A solo unos pasos de ella, Murad comenzó a tambalearse.
De pronto, un calor ardiente, sofocante y desconocido brotó desde lo más profundo de sus entrañas, quemándolo por dentro como lava hirviente.
El aire comenzó a faltarle.
Un mareo repentino hizo que el techo y el suelo giraran violentamente, obligándolo a apoyarse con pesadez contra la pared. Murad presionó un puño contra su pecho, sintiendo cómo el pulso se le disparaba.
No era un malestar común; era una corriente de fuego líquido que se expandía velozmente desde su vientre hacia cada fibra de su cuerpo, despertando un deseo voraz, salvaje e incontrolable que jamás había experimentado.

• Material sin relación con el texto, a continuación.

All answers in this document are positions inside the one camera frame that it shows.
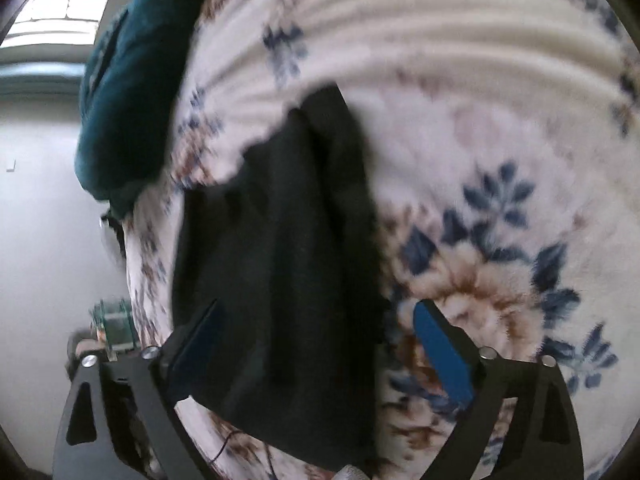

Con la respiración agitada y el sudor comenzando a perlar su frente, Murad levantó la cabeza. Sus ojos oscuros, desorbitados por la alteración de sus sentidos, se clavaron en Hasret.
—¿Me... me drogaste? —articuló él con una voz grave, rasposa, cargada de una amenaza implícita.
Hasret, temblando por completo, pero sacando fuerzas de la desesperación, dio un paso hacia él. Con dedos temblorosos buscó la mano grande y caliente de Murad.
El contacto con su piel quemaba; la temperatura de él estaba por los cielos.
Lo incitó con suavidad a avanzar, intentando guiarlo.
—Por favor... ven conmigo —suplicó ella en un murmullo penas audible.
Murad dio dos pasos ciegos, dejándose llevar por un segundo, pero la fuerza de su instinto dominante se impuso.
Con un movimiento brusco y poderoso, la tomó por las muñecas y la puso contra la pared del pasillo, acorralándola con todo el peso de su cuerpo musculoso.
Hasret ahogó un grito cuando sintió el pecho firme de Murad aplastando sus pechos, prisionera absoluta entre el muro frío y la mole de carne caliente en la que él se había convertido.
—¿Por qué me drogaste, mujer? —rugió él sobre sus labios, exhalando un aliento cálido que olía a peligro.
La mirada de Murad estaba nublada por el afrodisíaco, veteada de hilos rojos, pero detrás de esa niebla empezaba a despertar una bestia.
Sus instintos más carnales y primarios tomaban el control por completo. Sentir el cuerpo curvilíneo de Hasret tan pegado al suyo solo alimentaba la hoguera que lo consumía por dentro.
Hasret lo miró a los ojos y sintió que el corazón le daba un vuelco de puro terror y fascinación. Ya no había vuelta atrás.
—Porque te deseo... —confesó ella, dejando ir las lágrimas de tensión que quemaban sus ojos—. Y porque es la única forma en que te fijes en mí, la única forma de tenerte.
Murad se congeló un instante.
Una chispa de profunda sorpresa cruzó por sus facciones atormentadas.
La miró de arriba abajo, devorando con la vista el pequeño escote que subía y bajaba rítmicamente por la respiración agitada de la mujer.